Castlebar died just after three a.m. the following morning.
The porter, when he telephoned Angela the previous evening, said: ‘Mis’ Castlebar not so well,’ and Angela, going at once to the hospital, was told that Mona had been admitted to the sick room. Angela herself was refused entry. Prepared for any contingency, Mona had obtained from the consul written confirmation that she was Castlebar’s legal wife. She must be permitted to visit him and in the event of his death, she alone had the right to dispose of his remains. Angela, having no rights at all, walked back to her hotel.
Dobson, as usual the first to hear whatever news there was, received from the consul an entertaining account of ‘the whole damn fool imbroglio — two women squabbling over a dying man. And one of them no less a person than Lady Hooper. Now that he’s gone, he’s eluded both of them but Mrs C will be awarded the cadaver.’
Harriet felt it unlikely that the porter, with the Arab dislike of conveying bad news, had
told Angela that Castlebar was dead. Harriet went at once to the Royal Suite and found Angela lying, fully dressed and awake, on the bed.
‘What have you come to tell me, Harriet?’

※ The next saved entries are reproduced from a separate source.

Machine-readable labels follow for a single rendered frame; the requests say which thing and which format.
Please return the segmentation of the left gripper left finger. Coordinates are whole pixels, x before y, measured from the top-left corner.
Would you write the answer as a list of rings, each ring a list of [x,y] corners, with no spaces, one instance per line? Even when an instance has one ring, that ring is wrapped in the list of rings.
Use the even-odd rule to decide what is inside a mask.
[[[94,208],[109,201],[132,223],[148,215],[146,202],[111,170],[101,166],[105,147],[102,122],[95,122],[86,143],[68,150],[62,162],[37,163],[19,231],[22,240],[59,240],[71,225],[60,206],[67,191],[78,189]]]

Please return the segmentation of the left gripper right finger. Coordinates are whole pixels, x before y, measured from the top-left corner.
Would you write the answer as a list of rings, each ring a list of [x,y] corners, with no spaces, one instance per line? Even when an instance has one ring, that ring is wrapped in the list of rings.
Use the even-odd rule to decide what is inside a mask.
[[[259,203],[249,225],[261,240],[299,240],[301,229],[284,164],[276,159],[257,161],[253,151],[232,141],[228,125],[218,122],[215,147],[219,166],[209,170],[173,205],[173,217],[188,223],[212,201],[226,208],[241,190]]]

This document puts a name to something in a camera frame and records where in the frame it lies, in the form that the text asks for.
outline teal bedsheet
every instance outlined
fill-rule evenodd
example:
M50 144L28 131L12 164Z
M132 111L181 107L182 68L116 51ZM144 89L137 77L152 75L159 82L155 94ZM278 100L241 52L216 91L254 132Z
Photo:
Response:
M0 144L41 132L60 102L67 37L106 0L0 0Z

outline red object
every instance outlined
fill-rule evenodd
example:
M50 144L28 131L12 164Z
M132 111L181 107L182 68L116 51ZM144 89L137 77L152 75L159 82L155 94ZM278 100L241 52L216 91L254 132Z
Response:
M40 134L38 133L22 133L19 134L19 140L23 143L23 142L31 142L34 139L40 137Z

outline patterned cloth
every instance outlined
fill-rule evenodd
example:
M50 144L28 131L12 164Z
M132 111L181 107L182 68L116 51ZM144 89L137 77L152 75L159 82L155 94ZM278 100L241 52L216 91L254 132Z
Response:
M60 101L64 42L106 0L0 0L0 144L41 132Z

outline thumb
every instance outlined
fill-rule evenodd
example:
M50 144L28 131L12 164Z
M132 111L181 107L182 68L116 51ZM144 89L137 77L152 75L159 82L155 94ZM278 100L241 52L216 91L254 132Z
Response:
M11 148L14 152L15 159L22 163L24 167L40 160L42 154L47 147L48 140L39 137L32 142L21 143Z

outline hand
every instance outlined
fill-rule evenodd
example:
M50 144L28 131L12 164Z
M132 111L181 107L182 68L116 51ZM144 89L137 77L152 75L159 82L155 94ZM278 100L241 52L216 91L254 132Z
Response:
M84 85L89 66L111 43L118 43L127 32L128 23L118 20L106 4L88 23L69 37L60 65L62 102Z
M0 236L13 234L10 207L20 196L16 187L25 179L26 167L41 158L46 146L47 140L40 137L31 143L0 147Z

‘I’m afraid you’ve guessed right.’
‘He’s dead?’
Harriet nodded. Angela stared at her with an expression of distraught vacancy bereft, it seemed, of anything that made life possible. Knowing there could be no comfort in anything she might say, Harriet sat on the edge of the bed and held out her arms. Angela collapsed against her.
Harriet remained with her till late in the evening. For most of the time Angela lay as though in a stupor but twice she started to talk, rapidly, almost vivaciously, going over the details of Castlebar’s illness and its possible cause.
‘The shellfish! If I had been with him, he would be alive now. But, who knows, it may not have been the shellfish. Yet I’m sure it was the shellfish . . .’
When she lapsed into silence the second time, Harriet persuaded her to undress and take her sedative tablets. Leaving her sleeping, Harriet walked to Garden City by the river and was astonished to find Mona Castlebar with Dobson in the living-room. She had a drink in her hand and from her manner, seemed to see it as a gala occasion. Having no one else on whom to impose herself, she had come to the flat, ostensibly seeking advice about the funeral.
Had Castlebar died anywhere but in the American Hospital, he would have been already buried. The hospital, with all its modern equipment, had a refrigerated mortuary cabinet and there the dead man could stay till Mona claimed him.
This, she said, was very satisfactory. She would have time to arrange a funeral befitting a well-known poet and university lecturer.
‘The service will be in the cathedral, of course. Fully choral. I’m having invitations printed but these will only go out to a select few. If other people want to attend, they can sit at the back. Now, as to timing, I suggest we have the coffin carried in about mid-day then allow an interval of, say, fifteen minutes, after which I’ll walk slowly up the aisle. There should be someone for me to lean on,’ Mona glanced at Harriet, ‘Guy would do.’